MINAMI Masukichi

MINAMI Masukichi

Born: 1 March 1887 – Died: 2 September 1944

Particulars:

Masukichi was born in Shionomisaki in Wakayama Prefecture, Japan. He arrived in Australia in 1894 and worked as a fisherman on Waibene / Thursday Island. He moved to Rockhampton, then to the Townsville district, never returning to Japan during his 47 years in Australia. He was a laundryman in Gimuy / Cairns when the Pacific War broke out. When he was arrested, he had with him a cigarette lighter, one portmanteau or travel bag, 2 pounds 8 shillings, which were handed over to the authorities. He was interned at Hay Internment Camp in New South Wales, then transferred to Loveday Internment Camp in South Australia. At age 57, he died at the camp hospital. The cause of his death is not recorded in documents held at the National Archives of Australia. His grave is in the Japanese Cemetery in Cowra, New South Wales, Australia.
–Mayu Kanamori

More info:

Artist/s:

Donna Weeks

Artist/s Statement:

I was drawn to this project because of research I had been doing on early Japan-Australia relations, specifically the visit to Queensland in 1893 by Watanabe Kanjuro, an envoy sent by the Foreign Minister Mutsu Munemitsu, himself a native of Wakayama Prefecture. Watanabe spent several weeks travelling through Queensland under the express orders to learn of the ‘conditions of Japanese migrants’. He produced a lengthy and detailed report and I have discovered a selection of photographs he took as well. Watanabe was also a key figure in an ‘immigration society’, with the purpose of ‘facilitating’ Japanese indentured labour throughout the Asia Pacific region.

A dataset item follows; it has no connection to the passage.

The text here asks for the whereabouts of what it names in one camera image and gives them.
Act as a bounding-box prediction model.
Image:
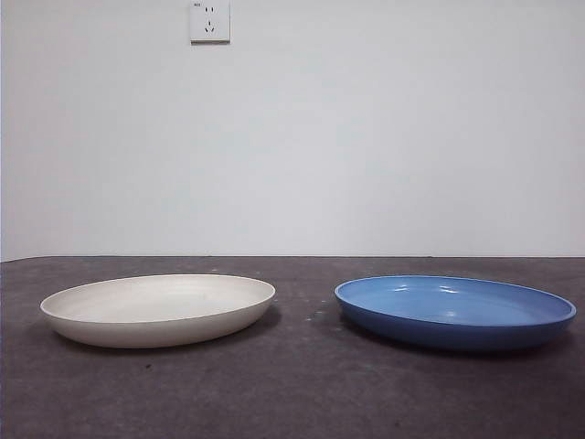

I imagine that the two men, Minami and Hashimoto, who I am honouring, may have ventured to Australia on the back of Watanabe’s report. The map which joins the two pictures, the two men’s lives perhaps, is an illustration from Watanabe’s report.

For Minami Masukichi I have a photo I took on a visit to Taiji, in Wakayama, a maritime village not far from his birthplace, Shionomisaki Peninsula. I stood at this park on the Kandorizaki Peninsula, a lookout for the Taiji men who went to sea. I want to imagine Minami’s family standing here, looking out towards the great southern seas for their brother; and perhaps give Minami a place of solace as a Peninsula man, who once looked south at the promise of another life.

I honour their otherwise anonymous existence through connection with this government report. The ‘Watanabe Report’ has taken up more time than perhaps it should have but it demonstrates the deep historical connections between Japan and Australia, significant developments that took place well before these two men and their compatriots found themselves interned. It is an important part of the history of our two countries that needs to be told.

Artist Bio:

Donna Weeks is a political scientist and Emeritus Professor at Musashino University in Tokyo, Japan. Donna has an affinity for amateurish photography. She has studied, researched, and taught at universities in Tokyo and Queensland, Australia for several decades and now spends time bringing her various research projects to fruition.